The prophets: the extraordinary sixth century B.C.
As humans increased their capacity of transformation of the world and consequently increased their power, they also increased the abuses they made of this power through unjustified violence. But these massive abuses pushed some of the members of the societies to act as “prophets” of the human dignity who react to violence and intolerance by increased benevolence, tolerance, respect and love for the weakest and most suffering members. Everything happened as if these surges in violence were actually “forcing” humans to discover ever more the nature of their eminent dignity. These extraordinary “inspired” men had an enormous influence on the evolution of human culture. Humanity had been constructed by the daily struggles of men and women confronted to their own fragility and vulnerability. Among them, there must have been myriads of people who acted as innovators but history has not kept trace of them. With these prophets, men appeared who had an immense influence on their contemporaries as well as generations to come and who permanently affected the human culture through the growth of our common human heritage.
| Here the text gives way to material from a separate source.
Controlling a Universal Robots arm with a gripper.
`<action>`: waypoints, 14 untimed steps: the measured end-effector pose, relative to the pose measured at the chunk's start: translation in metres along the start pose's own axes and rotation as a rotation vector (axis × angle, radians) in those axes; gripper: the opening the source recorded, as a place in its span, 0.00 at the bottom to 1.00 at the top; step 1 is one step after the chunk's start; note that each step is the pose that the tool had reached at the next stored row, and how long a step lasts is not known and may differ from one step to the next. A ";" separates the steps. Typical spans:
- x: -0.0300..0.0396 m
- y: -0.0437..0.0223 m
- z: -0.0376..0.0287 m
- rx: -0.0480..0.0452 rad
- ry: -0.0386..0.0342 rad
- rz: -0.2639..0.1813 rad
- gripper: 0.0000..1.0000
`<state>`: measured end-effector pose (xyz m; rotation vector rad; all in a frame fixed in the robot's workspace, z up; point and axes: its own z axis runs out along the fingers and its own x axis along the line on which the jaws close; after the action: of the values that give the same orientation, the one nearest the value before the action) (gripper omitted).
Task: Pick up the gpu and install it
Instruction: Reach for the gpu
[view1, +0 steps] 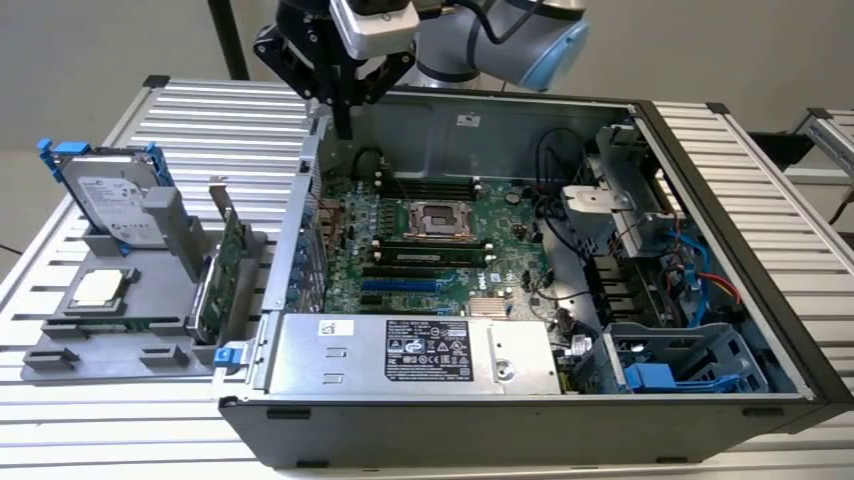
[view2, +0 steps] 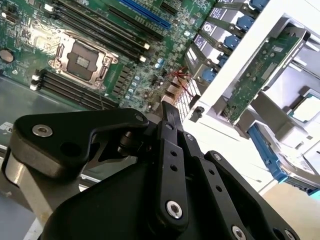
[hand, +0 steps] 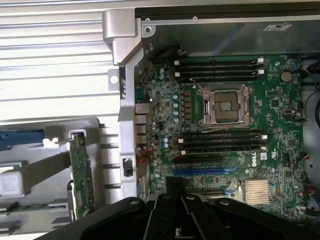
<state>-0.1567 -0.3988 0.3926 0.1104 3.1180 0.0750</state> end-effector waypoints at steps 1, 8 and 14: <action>0.0008 -0.0001 0.0000 0.0000 0.0000 0.000 0.00; 0.0060 -0.0004 -0.0002 0.0001 0.0000 0.000 0.00; 0.0130 -0.0009 -0.0003 0.0000 0.0000 0.000 0.00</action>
<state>-0.1698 -0.3988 0.3926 0.1105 3.1180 0.0750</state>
This new phenomenon asks in a new way the question of the nature of the “inspiration,” the personal capacity by humans to transcend their confrontation with suffering and death within a personal unique experience.
I will take as an example the sixth century B.C., or rather the century, which goes from the second half of the sixth century to the first half of the fifth one, following the philosopher Karl Jaspers who could not help but marvel when evoking the men who enriched this remarkable century. This is the time of Buddha, of Lao Tzu, the legendary founder of Taoism, of Confucius, of the Second Isaiah, with the four poems of the Suffering Servant which mark the summit of the reflections of the Bible on suffering. They all dealt with the problem of suffering. The first three tried to answer the question: “What do we know about life?” starting from the evidence of the central place occupied by suffering. In a way, all three tried to answer the question “What can we do with our own suffering and with the suffering of others?” The first truth that the enlightened man discovers, said Buddha, is that everything is suffering. “Birth is suffering, ageing is suffering, sickness is suffering, death is suffering, … the union with what we do not like is suffering, not to obtain what we like is suffering.” Actually, all that composes our being is suffering. This intuition of the universal suffering was central in the evolution of the thinking of Buddha. Buddha, Lao Tzu and Confucius all three aimed at the suppression, or at least the attenuation of suffering.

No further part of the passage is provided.